[Start of Attachment]
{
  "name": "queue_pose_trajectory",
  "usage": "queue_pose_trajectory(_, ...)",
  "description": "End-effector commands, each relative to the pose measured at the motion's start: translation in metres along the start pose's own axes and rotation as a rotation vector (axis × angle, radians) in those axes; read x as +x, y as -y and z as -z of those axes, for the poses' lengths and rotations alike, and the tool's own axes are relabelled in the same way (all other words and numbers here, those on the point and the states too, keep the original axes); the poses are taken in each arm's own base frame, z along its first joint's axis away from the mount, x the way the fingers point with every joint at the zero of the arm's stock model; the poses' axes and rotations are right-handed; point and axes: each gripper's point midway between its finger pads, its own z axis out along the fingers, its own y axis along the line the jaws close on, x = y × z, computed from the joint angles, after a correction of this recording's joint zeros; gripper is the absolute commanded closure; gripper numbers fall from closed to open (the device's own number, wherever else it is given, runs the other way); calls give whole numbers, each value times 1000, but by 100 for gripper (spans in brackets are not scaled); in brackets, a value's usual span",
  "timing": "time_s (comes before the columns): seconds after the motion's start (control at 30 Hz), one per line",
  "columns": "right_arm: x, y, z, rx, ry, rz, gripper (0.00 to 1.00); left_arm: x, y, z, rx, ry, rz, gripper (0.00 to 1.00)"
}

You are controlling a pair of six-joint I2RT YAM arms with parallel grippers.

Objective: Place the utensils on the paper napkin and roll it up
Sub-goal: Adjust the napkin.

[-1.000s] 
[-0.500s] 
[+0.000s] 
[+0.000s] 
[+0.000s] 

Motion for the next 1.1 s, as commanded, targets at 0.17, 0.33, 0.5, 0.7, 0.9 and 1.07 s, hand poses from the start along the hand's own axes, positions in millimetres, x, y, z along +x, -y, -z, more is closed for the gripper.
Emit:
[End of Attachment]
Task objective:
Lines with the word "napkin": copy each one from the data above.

Solution to this exercise:
Objective: Place the utensils on the paper napkin and roll it up
Sub-goal: Adjust the napkin.

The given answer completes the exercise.